Quindi le cause sono gestite come se la Thailandia sia ancora una monarchia assoluta piuttosto che una nazione sotto un moderno governo della legge. Alla gente che è accusata di lesa maestà si nega la libertà provvisoria e la si tiene in detenzione preventiva per mesi. A Somyot fu negata la libertà provvisoria per 16 volte.
Poiché era un editore di un periodico Somyot doveva esser protetto dalla legge della Stampa e dalle salvaguardie costituzionali che coprono la libertà di stampa.
Mala Corte Costituzionale decise nell’ottobre 2012 che la legge di lesa maestà rappresentava una violazione della sicurezza nazionale e quindi usciva fuori da qualunque protezione.

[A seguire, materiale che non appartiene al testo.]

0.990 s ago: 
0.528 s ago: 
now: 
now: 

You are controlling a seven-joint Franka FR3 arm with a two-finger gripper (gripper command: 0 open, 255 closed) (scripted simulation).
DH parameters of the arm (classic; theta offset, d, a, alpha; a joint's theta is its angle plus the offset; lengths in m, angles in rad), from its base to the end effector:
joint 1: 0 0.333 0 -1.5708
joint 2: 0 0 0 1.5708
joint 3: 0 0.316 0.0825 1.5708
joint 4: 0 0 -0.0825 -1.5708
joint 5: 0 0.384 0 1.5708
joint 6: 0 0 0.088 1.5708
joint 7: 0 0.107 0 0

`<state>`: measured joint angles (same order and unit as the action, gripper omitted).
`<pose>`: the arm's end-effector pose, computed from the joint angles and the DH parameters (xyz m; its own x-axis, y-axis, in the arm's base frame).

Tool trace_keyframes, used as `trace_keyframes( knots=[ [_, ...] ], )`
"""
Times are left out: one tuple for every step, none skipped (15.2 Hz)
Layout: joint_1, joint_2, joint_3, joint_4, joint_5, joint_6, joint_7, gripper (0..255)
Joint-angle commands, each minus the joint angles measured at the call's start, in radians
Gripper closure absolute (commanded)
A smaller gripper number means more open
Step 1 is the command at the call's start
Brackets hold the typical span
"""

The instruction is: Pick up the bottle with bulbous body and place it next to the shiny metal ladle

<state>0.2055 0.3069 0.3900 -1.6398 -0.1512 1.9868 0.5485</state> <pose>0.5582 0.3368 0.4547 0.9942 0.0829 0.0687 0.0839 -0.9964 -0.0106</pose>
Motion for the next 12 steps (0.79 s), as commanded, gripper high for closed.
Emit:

Somyot ricevette qualche attenzione nel verdetto finale dello scorso febbraio, quando la corte ridusse la sentenza da 10 anni a sei perché non aveva scritto gli articoli e perché era in età avanzata ed aveva già fatto sei anni.
Un anno di carcere in più lo ricevette per una precedente condanna per diffamazione di un militare.
Il caso di Somyot Prueksakasemsuk deve dare a tutti una pausa per riflettere. C’è un bisogno dannato di riforma politica e questa pratica ingiusta in particolare deve essere modificata.